### WHAT YOU WILL DO
The required output is the exact run of lines in the listing below from the line holding "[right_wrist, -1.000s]" through the line holding "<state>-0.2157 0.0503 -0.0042", with no pictures.

[INPUT DATA — start]

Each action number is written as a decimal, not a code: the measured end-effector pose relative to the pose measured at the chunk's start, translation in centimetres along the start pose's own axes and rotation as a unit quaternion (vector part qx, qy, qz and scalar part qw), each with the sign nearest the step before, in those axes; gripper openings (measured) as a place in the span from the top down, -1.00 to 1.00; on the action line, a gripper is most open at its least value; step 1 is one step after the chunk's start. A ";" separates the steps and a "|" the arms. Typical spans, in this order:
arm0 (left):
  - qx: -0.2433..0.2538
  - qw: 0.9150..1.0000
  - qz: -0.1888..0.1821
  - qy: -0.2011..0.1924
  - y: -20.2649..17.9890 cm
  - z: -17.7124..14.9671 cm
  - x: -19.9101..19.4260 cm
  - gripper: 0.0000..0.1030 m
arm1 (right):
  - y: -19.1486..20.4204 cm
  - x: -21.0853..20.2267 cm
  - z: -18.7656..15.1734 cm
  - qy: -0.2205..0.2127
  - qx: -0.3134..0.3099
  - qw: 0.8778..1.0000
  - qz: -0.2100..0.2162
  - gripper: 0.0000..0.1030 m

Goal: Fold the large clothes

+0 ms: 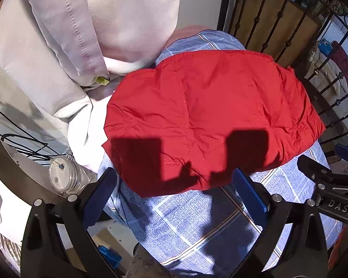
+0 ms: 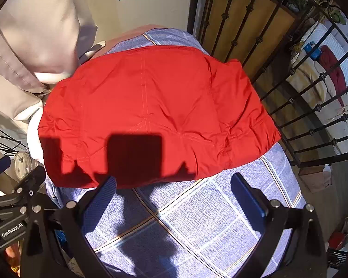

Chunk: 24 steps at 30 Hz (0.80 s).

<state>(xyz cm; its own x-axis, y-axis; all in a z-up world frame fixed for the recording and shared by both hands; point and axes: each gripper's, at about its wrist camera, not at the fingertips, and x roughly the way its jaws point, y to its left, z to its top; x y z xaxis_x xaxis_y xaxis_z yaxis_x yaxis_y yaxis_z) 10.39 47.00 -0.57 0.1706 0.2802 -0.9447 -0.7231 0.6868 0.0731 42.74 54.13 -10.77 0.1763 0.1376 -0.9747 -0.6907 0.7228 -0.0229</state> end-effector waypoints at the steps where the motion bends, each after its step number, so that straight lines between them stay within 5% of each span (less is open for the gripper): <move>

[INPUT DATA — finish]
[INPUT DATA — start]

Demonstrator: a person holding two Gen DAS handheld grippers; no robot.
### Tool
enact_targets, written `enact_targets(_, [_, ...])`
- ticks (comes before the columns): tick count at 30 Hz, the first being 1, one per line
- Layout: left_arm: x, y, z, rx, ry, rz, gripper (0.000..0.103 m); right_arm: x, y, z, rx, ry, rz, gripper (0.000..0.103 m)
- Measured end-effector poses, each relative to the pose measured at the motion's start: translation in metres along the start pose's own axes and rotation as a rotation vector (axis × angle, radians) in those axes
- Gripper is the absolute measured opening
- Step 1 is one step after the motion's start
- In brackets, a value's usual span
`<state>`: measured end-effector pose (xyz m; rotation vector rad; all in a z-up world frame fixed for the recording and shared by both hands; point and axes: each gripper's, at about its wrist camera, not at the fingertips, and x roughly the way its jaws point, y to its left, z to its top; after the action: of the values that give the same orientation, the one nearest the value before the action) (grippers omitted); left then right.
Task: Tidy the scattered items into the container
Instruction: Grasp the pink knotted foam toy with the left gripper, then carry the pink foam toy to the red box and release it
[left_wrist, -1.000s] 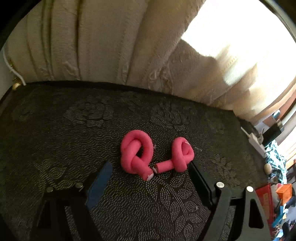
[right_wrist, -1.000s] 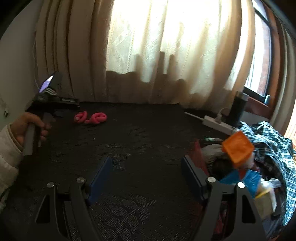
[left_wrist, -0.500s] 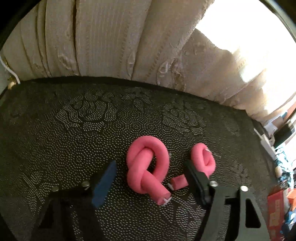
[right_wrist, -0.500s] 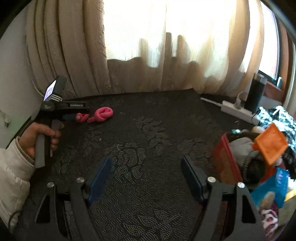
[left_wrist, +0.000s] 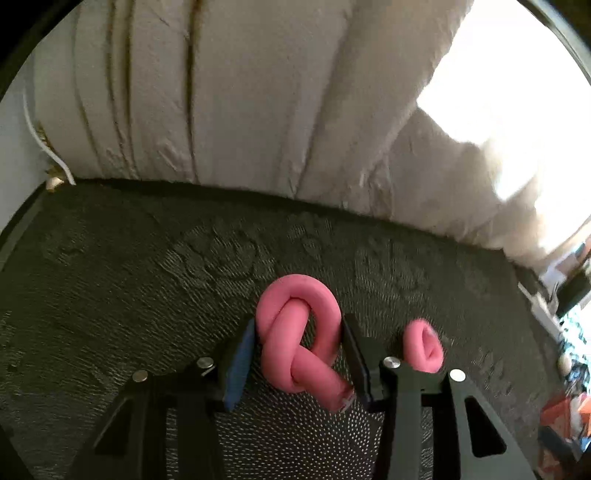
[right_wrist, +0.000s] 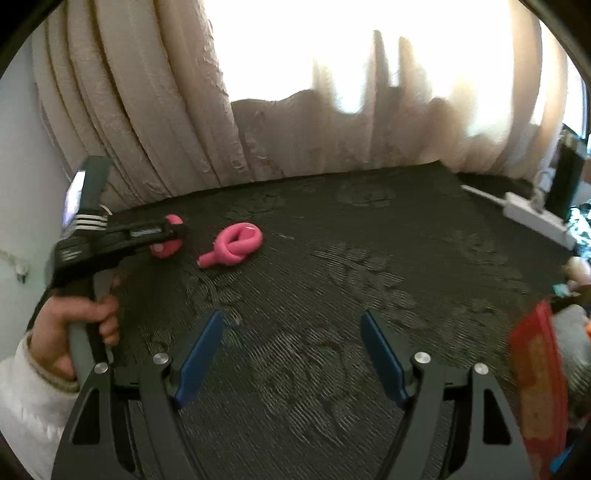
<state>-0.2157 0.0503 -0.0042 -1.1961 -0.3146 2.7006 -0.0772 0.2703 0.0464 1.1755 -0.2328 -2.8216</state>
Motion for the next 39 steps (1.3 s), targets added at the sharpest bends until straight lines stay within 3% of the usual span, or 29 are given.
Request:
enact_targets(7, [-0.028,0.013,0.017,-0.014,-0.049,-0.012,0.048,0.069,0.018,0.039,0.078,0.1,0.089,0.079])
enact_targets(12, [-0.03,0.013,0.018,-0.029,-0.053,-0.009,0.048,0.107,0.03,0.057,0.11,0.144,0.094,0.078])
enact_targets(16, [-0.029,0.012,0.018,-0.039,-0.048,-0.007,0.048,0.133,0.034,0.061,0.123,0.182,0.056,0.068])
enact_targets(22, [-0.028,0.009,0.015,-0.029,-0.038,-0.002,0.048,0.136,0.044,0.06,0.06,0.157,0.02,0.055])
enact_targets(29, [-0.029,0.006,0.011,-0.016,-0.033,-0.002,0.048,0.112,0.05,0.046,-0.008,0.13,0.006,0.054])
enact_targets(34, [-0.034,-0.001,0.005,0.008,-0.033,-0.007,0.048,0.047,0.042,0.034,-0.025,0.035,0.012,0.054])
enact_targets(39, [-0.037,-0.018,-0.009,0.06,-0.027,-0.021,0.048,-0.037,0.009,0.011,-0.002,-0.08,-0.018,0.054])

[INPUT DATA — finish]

### EXERCISE SOLUTION
[right_wrist, -1.000s] 
[left_wrist, -0.500s] 
[right_wrist, -0.500s] 
[left_wrist, +0.000s] 
[right_wrist, +0.000s] 
<state>-0.2157 0.0503 -0.0042 -1.1961 -0.3146 2.7006 -0.0772 0.2703 0.0464 1.1755 -0.2328 -2.8216</state>

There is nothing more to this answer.